Nicht allzu lange Zeit war der Markt zuversichtlich, dass das Federal Reserve System den Leitzins im Jahr 2024 über sechs FOMC-Sitzungen senken würde. Chairman Jerome Powell sah sich sogar gezwungen, seinen Unmut über die Prognosen der Investoren zum Beginn der monetären Expansion im März auszudrücken. Jetzt schwanken sie zwischen drei und vier Ausschusssitzungen. Darüber hinaus haben sich Optionen ergeben, die eine Erhöhung der Kreditkosten von aktuellen Niveaus oder nach einer Senkung um 25–75 Basispunkte vorsehen. Jede von ihnen verbreitet Optimismus bei den Bären im EUR/USD, aber zur Umsetzung sind bestätigende Daten erforderlich.
Während des Großteils des Straffungszyklus der Fed in den Jahren 2022–2023 erinnerten sich Investoren an das Beispiel der 1970er Jahre, als eine vorzeitige Siegeserklärung über die Inflation zu einer doppelten Rezession führte. Gegen Ende des Winters werden Analogien zu einer anderen Geschichte gezogen. Im Jahr 1998 senkte die Zentralbank den Leitzins als Reaktion auf die Finanzkrise, die durch den russischen Zahlungsausfall und den Zusammenbruch des Hedgefonds Long-Term Capital Management ausgelöst wurde. Ab Juni 1999 leitete die Federal Reserve jedoch einen Zyklus zur Straffung der Geldpolitik ein, um hoher Inflation entgegenzuwirken.
Die Wetten der Investoren auf die geldpolitischen Optionen der Fed
Die anhaltende Zurückhaltung der US-Wirtschaft, einen sanften Übergang zu erleben, könnte die Preise mit erneuter Kraftentfaltung anheizen. Als Folge wird die Fed gezwungen sein, die Kreditkosten länger auf einem Plateau zu halten als erwartet. Zum Beispiel sagt Nordea Markets voraus, dass die Anleger im Jahr 2024 nur zwei Zinssenkungen auf 5 % im Bundesfondssatz sehen werden.

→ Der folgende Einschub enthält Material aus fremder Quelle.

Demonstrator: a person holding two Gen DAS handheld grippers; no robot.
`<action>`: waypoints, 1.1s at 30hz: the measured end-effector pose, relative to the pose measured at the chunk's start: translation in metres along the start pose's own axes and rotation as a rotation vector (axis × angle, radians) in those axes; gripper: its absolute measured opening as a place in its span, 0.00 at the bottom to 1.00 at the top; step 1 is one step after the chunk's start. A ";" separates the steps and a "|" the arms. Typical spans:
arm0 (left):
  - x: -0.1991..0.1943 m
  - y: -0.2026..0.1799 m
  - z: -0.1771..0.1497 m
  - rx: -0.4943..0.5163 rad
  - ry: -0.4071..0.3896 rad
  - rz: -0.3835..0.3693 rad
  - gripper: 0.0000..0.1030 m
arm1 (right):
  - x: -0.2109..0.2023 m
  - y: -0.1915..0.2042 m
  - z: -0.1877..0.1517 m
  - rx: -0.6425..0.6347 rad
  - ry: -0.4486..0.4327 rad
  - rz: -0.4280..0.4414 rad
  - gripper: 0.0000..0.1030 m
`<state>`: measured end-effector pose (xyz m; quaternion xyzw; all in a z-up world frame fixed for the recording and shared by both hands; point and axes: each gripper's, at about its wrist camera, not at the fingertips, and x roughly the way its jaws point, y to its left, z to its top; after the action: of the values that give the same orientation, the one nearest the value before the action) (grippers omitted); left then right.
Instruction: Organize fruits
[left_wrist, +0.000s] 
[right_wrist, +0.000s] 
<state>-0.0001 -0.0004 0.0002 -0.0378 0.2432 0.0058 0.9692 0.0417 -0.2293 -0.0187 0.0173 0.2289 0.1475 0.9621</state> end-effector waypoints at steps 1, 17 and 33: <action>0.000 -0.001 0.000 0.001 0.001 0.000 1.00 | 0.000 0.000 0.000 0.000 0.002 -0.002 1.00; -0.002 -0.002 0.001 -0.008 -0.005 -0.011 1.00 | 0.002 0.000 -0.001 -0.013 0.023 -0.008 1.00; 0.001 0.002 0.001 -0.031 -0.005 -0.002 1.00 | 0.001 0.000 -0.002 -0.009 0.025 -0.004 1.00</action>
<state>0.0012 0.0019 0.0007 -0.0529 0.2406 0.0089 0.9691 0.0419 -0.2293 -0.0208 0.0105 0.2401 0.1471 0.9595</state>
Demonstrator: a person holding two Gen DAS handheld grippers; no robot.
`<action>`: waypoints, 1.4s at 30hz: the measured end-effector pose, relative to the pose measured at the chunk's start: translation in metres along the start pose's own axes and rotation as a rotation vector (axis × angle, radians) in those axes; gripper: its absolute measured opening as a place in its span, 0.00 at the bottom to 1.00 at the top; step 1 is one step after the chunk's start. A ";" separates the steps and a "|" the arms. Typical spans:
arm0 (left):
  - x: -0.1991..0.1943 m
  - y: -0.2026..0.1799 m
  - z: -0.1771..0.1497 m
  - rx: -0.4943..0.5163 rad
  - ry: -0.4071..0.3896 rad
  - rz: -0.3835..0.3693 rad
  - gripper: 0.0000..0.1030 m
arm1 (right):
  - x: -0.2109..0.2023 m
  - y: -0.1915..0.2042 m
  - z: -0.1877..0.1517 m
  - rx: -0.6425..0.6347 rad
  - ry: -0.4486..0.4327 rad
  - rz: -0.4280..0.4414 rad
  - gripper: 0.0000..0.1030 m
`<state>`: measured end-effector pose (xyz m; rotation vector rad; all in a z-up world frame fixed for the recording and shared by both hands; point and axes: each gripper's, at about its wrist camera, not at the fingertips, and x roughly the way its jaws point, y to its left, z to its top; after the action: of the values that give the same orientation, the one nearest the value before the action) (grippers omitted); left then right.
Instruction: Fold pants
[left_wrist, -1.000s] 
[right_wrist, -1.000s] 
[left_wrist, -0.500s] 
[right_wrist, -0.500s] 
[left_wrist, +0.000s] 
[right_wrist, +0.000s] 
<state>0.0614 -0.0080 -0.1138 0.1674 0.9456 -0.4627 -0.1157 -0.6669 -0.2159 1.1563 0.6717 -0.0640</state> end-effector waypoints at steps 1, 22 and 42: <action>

Societe Generale glaubt sogar, dass die Beschleunigung des US-BIP die Fed zwingen wird, zur strafferen Geldpolitik zurückzukehren. Dadurch wird der US-Dollar auf die Höchststände von 2022 zurückkehren.
Für die Federal Reserve und den gesamten Finanzmarkt ist es entscheidend zu verstehen, warum das Tempo des Wachstums des Bruttoinlandsprodukts (BIP) derzeit steigt. Wenn es um die verzögerten Effekte der monetären Restriktion oder einen temporären Impuls aufgrund der Erholung der Lieferketten geht, wird die Wirtschaft wahrscheinlich bald abflachen. Dann könnte das Szenario einer weiteren Inflationsverlangsamung und des Beginns der geldpolitischen Lockerung der Fed im Juni eintreten.
Marktprognosen für die Anzahl der Handlungen der geldpolitischen Ausweitung der Fed
Im Gegenteil, wenn die Beschleunigung des BIP kein vorübergehendes Phänomen ist, sondern Faktoren wie Emigration, eine Zunahme der Militärindustrie aufgrund bewaffneter Konflikte in Osteuropa und dem Nahen Osten sowie eine Steigerung der Produktivität durch die Umsetzung von Technologien der künstlichen Intelligenz das BIP antreiben, wird die Zentralbank anders handeln müssen.
Anhand der Rally im EUR/USD bevorzugen Investoren offensichtlich das erste Szenario, in dem die Wirtschaft und die Inflation nachlassen. Der US-Dollar hat seine Haupttrümpfe ausgespielt. Es besteht derzeit kein dringender Handlungsbedarf, um Long-Positionen in der amerikanischen Währung zu schließen.
Technisch gesehen zeigt der EUR/USD auf dem Tages-Chart das 1-2-3-Muster. Es macht Sinn, Long-Positionen, die sich durch den Durchbruch des Widerstands bei 1.079 gebildet haben, zu halten und in Richtung 1.084 und 1.088 zu erhöhen.